Christophe Maé, Raphaël, Henri Salvador, Garou, Grand Corps malade, Pascal Obispo, Florent Pagny… mais aussi les politiciens belges: Fabian Le Castel les imite tous!

L’imitation, c’est votre dada depuis toujours?

À l’école, j’étais le petit marrant de la classe, j’imitais les profs. J’avais beaucoup de vie en moi et ça m’a amené de la tendresse de la part de certains enseignants. Cela en a aussi énervé d’autres! Mais à la base, j’étais plutôt dans l’imitation de chanteurs.

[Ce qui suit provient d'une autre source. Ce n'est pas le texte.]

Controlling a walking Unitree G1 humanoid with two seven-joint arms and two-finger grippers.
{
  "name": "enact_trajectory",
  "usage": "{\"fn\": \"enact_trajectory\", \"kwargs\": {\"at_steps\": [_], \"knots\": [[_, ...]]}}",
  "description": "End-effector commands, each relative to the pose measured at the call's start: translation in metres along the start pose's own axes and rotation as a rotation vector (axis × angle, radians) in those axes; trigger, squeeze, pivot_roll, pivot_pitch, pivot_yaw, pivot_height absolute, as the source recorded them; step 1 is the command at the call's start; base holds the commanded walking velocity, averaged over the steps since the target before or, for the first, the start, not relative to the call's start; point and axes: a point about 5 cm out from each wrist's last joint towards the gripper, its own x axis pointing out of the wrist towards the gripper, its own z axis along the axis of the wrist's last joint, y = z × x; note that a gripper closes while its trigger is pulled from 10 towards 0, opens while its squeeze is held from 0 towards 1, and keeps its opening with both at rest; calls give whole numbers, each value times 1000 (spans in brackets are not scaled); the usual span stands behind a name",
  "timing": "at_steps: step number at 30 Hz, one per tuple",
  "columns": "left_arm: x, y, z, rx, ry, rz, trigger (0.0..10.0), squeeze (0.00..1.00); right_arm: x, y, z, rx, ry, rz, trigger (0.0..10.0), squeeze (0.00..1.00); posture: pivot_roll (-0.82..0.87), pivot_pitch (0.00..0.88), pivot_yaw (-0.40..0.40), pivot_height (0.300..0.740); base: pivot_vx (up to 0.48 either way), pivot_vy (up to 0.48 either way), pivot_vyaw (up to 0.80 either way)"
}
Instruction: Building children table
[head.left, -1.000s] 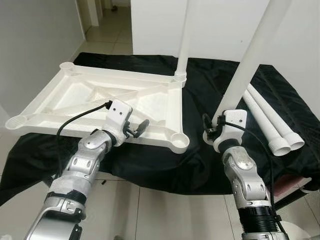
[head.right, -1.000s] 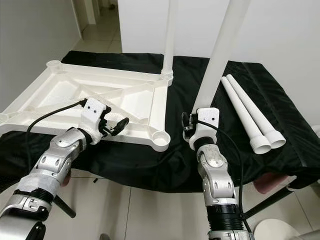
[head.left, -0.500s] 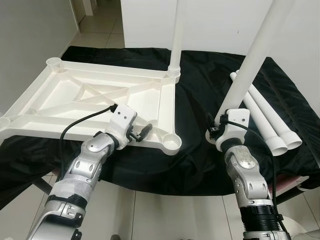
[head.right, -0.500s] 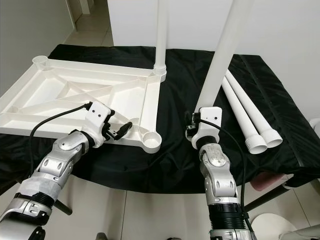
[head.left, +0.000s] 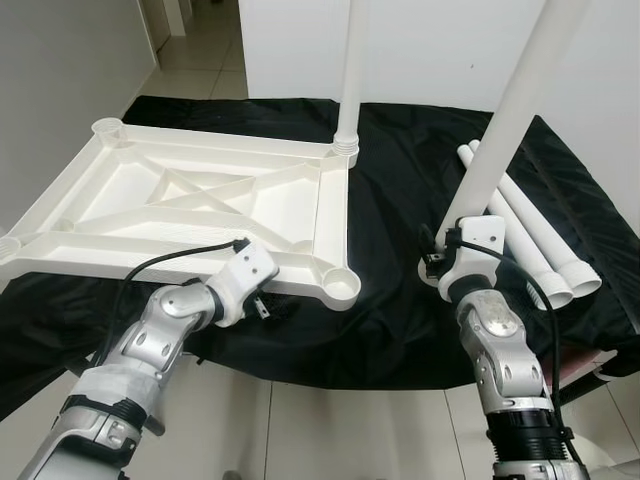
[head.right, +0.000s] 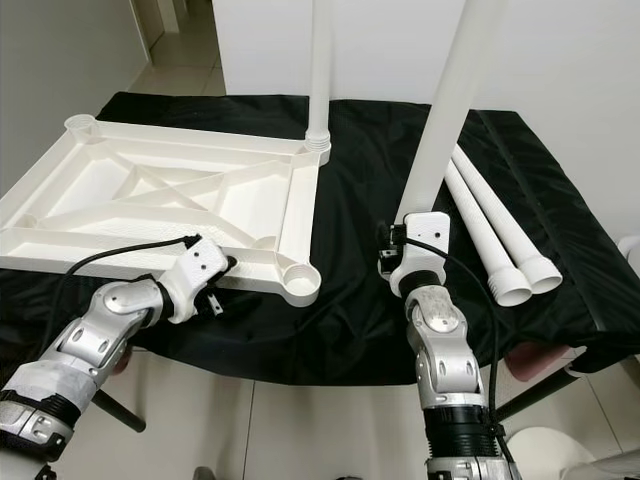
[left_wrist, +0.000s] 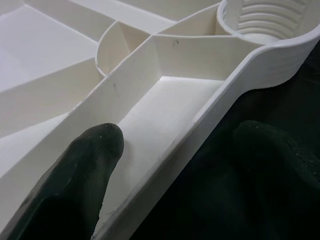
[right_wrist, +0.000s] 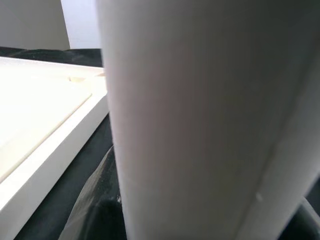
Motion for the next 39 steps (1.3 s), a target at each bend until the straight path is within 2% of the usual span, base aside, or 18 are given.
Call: {"fn": "enact_trajectory", "kwargs": {"at_steps": [1, 5, 6, 10, 16, 20, 21, 22, 23, 24, 39], "knots": [[4, -4, -8, -9, 56, -21, 10000, 0, 1, 1, 2, -1, -18, -5, 10000, 0, 0, 52, 28, 740, 0, 0, 0], [6, -1, -8, -18, 64, -2, 10000, 0, 1, 1, 2, 0, -19, -7, 10000, 0, -1, 52, 29, 740, 0, 0, 0], [10, 4, -5, -22, 66, 15, 10000, 0, 1, 1, 3, 0, -21, -12, 10000, 0, -10, 49, 35, 740, 0, 0, 0], [15, 7, -1, -9, 75, 19, 10000, 0, 2, 0, 3, -2, -24, -13, 10000, 0, -19, 45, 39, 740, 0, 0, 0], [37, -6, 17, 8, 21, -71, 10000, 0, 2, 0, 5, -7, -31, -20, 10000, 0, -44, 37, 53, 740, 0, 0, 0], [40, -13, 18, 18, 18, -110, 9843, 0, 0, -2, 5, -9, -31, -29, 10000, 0, -55, 38, 61, 740, 0, 0, 0], [42, -15, 19, 24, 11, -126, 4196, 0, -2, -3, 4, -9, -30, -34, 10000, 0, -55, 38, 61, 740, 0, 0, 0], [42, -17, 20, 15, 5, -132, 1412, 0, -3, -4, 4, -10, -29, -38, 10000, 0, -57, 37, 63, 740, 0, 0, 0], [42, -17, 20, 15, 5, -132, 1412, 0, -3, -4, 4, -10, -29, -38, 10000, 0, -57, 37, 63, 740, 0, 0, 0], [42, -18, 20, 4, -3, -142, 0, 0, -3, -4, 3, -10, -28, -40, 10000, 0, -60, 36, 65, 740, 0, 0, 0], [53, -33, 22, 2, -8, -162, 0, 0, -4, -2, 2, -10, -25, -37, 10000, 0, -64, 31, 62, 740, 0, 0, 0]]}}
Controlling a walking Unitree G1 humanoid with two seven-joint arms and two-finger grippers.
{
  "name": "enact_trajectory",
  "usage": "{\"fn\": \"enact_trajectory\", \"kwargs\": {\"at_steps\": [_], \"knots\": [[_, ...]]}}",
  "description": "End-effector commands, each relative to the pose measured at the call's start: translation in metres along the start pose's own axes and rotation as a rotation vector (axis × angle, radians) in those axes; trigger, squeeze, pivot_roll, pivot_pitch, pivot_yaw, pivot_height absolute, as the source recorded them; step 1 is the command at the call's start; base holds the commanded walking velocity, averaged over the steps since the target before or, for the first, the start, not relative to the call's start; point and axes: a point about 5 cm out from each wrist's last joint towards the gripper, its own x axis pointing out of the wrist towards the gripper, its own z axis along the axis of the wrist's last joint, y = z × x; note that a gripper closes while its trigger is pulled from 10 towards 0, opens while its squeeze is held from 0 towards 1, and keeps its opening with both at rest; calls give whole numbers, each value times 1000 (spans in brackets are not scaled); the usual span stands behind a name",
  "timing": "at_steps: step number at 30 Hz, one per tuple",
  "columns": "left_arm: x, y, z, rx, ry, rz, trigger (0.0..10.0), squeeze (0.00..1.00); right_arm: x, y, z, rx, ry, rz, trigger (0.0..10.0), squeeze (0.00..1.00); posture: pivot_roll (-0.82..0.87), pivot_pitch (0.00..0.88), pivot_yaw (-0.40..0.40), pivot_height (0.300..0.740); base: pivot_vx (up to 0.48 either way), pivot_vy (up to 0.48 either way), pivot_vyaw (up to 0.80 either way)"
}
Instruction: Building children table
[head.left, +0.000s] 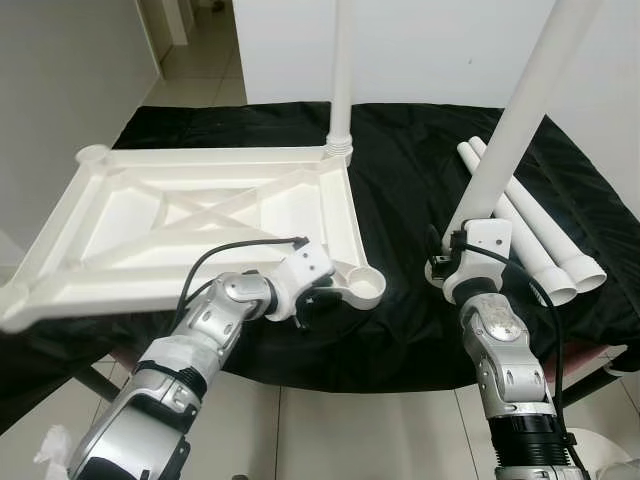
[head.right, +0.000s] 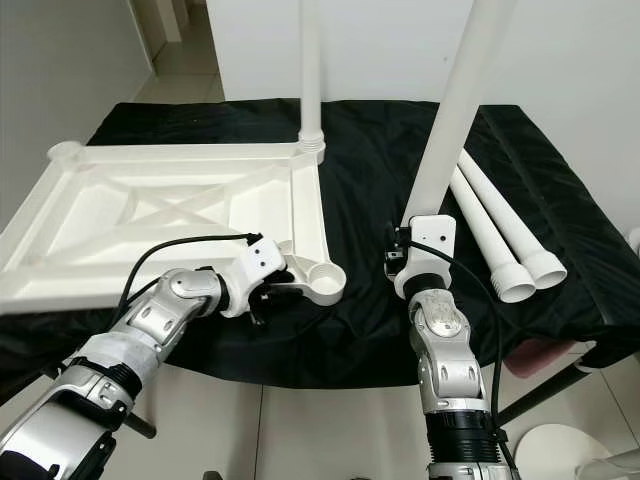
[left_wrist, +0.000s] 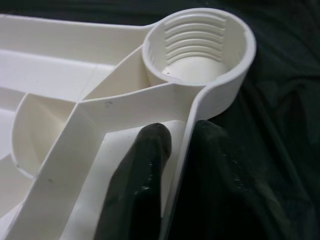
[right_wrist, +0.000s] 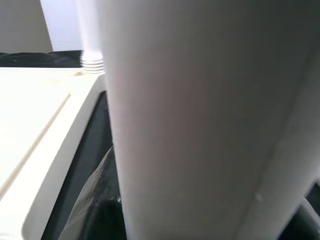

C’est qui vous a fait connaître?

Il y a 30 kg, quand j’avais 21 ans, j’ai participé à Mister Mouscron et j’ai gagné grâce à mon numéro d’imitation. J’ai aussi gagné le concours Jeunes Talents de Mouscron. Je voulais m’inscrire dans la section chant, mais il y avait un monde fou. J’ai donc opté pour la catégorie Arts de la scène. Un gros défi pour moi car il me fallait écrire un sketch. Cette victoire m’a permis de faire les premières parties d’André Lamy, Marc Herman, Tex…

Le Castel est votre vrai nom?

Mon vrai nom, c’est… L’Ami! Ou plutôt De Vriendt. Comme il y avait déjà un Lamy, j’ai opté pour le nom de ma maman, Le Castel.

Vous êtes d’origine flamande?

Mes grands-parents sont de purs Mouscronnois flamands. Je suis très attaché à Mouscron. Historiquement, cette ville est loin derrière Tournai et Lille, mais il y a une ambiance que je ne retrouve pas à Tournai, par exemple. Beaucoup de gens se connaissent. C’est une ville qui a un esprit de village. On a une histoire récente assez intéressante. Mouscron a été la capitale de la fête dans les années ‘60 et ‘70. On y a vu Jimi Hendrix, Patrick Hernandez… J.J. Lionel vient de Mouscron, tout comme Raymond Devos. Et il y a un très chouette restaurant: La Pelle des sens. Il est tenu par mon ancienne prof de diction et déclamation. J’y vais une fois par semaine quand je suis dans le coin.